• [Problem requirements]
Find every line in the data that contains the word "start". Return each of those lines.

• [Raw data]
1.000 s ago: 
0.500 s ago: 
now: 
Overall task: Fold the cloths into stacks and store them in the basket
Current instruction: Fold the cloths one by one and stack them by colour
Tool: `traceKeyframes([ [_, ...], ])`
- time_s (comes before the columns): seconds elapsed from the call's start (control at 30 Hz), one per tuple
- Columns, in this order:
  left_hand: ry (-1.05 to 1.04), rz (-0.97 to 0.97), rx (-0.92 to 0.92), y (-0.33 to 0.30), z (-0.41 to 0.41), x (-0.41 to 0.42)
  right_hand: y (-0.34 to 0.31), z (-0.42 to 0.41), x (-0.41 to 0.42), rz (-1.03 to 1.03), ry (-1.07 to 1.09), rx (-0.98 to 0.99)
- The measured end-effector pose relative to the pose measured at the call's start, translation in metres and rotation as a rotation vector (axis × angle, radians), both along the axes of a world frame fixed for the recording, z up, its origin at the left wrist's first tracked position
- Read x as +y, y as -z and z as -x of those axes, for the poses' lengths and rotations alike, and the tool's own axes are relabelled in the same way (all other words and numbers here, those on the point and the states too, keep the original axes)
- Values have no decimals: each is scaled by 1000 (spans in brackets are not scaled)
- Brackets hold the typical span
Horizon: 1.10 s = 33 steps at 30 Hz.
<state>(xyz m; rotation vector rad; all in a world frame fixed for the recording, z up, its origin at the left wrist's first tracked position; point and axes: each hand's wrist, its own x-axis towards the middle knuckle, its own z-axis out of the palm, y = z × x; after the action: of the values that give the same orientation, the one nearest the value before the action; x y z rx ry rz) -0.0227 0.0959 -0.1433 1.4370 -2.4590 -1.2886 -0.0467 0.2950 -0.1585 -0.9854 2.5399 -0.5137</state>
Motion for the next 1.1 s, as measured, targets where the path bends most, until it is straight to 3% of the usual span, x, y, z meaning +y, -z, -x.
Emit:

• [Response to the task]
- time_s (comes before the columns): seconds elapsed from the call's start (control at 30 Hz), one per tuple
- The measured end-effector pose relative to the pose measured at the call's start, translation in metres and rotation as a rotation vector (axis × angle, radians), both along the axes of a world frame fixed for the recording, z up, its origin at the left wrist's first tracked position

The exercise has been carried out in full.